Abstract–The COVID-19 pandemic has a global impact on the conduct of clinical trials of medical products. This article discusses implications of the COVID-19 pandemic on clinical research methodology aspects and provides points to consider to assess and mitigate the risk of seriously compromising the integrity and interpretability of clinical trials. The information in this article will support discussions that need to occur cross-functionally on an ongoing basis to “integrate all available knowledge from the ethical, the medical, and the methodological perspective into decision making.” This article aims at facilitating: (i) risk assessments of the impact of the pandemic on trial integrity and interpretability; (ii) identification of the relevant data and information related to the impact of the pandemic on the trial that needs to be collected; (iii) short-term decision making impacting ongoing trial operations; (iv) ongoing monitoring of the trial conduct until completion, including the possible involvement of data monitoring committees, and adequately documenting all measures taken to secure trial integrity throughout and after the pandemic, and (v) proper analysis and interpretation of the eventual interim or final trial data.
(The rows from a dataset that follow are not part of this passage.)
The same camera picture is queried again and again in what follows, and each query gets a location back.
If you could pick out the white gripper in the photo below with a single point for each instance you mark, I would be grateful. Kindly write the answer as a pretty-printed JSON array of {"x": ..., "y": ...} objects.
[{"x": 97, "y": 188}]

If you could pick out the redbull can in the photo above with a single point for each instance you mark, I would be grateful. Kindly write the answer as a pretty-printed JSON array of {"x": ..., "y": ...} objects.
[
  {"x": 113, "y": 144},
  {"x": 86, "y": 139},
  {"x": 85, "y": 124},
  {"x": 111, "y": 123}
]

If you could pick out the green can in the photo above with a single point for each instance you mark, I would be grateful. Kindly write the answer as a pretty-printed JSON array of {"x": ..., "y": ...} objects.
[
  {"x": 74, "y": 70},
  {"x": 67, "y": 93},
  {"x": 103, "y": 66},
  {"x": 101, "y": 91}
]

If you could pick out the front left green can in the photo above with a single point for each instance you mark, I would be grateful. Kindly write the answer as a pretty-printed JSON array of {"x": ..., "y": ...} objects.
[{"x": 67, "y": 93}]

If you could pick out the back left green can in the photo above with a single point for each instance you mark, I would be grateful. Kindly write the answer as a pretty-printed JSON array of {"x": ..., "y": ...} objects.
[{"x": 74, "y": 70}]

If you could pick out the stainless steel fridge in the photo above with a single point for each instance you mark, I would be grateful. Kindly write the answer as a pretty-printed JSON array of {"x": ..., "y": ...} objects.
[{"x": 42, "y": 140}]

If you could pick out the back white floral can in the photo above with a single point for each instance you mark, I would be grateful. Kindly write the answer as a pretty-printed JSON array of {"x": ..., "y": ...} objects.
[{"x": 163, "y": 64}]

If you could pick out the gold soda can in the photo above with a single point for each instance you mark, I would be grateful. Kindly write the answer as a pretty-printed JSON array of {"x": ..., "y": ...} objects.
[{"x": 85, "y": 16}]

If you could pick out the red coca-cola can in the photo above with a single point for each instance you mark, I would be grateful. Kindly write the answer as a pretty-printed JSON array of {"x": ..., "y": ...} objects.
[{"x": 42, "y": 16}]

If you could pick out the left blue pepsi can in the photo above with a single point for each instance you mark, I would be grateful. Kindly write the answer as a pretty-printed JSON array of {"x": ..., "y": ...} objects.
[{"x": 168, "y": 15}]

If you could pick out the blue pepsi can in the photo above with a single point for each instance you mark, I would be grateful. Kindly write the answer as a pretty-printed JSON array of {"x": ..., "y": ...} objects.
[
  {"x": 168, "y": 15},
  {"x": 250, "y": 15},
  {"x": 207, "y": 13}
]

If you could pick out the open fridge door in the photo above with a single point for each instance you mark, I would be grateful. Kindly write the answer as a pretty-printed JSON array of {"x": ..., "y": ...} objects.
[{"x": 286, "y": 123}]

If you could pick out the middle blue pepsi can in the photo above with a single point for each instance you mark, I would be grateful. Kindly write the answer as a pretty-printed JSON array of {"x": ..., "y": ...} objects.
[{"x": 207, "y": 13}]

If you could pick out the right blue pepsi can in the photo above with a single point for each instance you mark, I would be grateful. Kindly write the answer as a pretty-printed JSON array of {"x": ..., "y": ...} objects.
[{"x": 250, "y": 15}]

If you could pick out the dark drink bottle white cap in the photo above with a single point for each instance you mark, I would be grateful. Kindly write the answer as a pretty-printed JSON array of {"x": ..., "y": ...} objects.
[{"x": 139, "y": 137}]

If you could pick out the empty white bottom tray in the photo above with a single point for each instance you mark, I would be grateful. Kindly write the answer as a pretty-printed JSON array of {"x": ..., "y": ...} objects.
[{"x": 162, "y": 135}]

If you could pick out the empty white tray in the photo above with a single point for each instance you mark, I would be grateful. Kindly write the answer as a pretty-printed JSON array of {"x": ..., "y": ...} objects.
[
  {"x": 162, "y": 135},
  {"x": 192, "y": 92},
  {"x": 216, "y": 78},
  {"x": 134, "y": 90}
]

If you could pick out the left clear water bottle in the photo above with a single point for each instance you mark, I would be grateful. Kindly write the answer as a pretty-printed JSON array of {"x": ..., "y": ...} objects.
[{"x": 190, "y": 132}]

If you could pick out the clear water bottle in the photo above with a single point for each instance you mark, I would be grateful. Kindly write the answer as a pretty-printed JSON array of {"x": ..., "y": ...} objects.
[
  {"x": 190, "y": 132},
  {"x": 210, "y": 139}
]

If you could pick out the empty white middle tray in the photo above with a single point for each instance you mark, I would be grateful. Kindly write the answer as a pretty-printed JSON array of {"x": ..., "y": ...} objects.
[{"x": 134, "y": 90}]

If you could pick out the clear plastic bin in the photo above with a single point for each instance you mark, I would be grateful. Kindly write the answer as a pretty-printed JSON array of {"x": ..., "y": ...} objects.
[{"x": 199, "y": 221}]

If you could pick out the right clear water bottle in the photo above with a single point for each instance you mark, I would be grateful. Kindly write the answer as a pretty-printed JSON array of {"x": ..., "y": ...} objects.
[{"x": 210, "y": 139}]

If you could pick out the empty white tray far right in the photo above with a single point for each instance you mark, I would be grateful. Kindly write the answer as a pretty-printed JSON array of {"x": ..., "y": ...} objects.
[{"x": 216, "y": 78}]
摘要-COVID-19大流行对医疗产品的临床试验进行了全球性影响。本文讨论了COVID-19大流行对临床研究方法论方面的影响，并提供了一些要点来评估和减轻严重损害临床试验的完整性和可解释性的风险。本文中的信息将为需要不断进行跨职能的讨论提供支持，以“将来自道德，医学和方法学的所有可用知识整合到决策中”。本文旨在促进：（i）大流行对审判完整性和可解释性影响的风险评估；（ii）确定需要收集的与大流行对试验的影响有关的相关数据和信息；（iii）影响正在进行的审判活动的短期决策；（iv）持续监视审判行为直至完成，包括可能由数据监视委员会参与，并充分记录为确保整个大流行期间和之后的审判完整性而采取的所有措施，以及（v）对最终的临时措施进行适当的分析和解释或最终审判数据。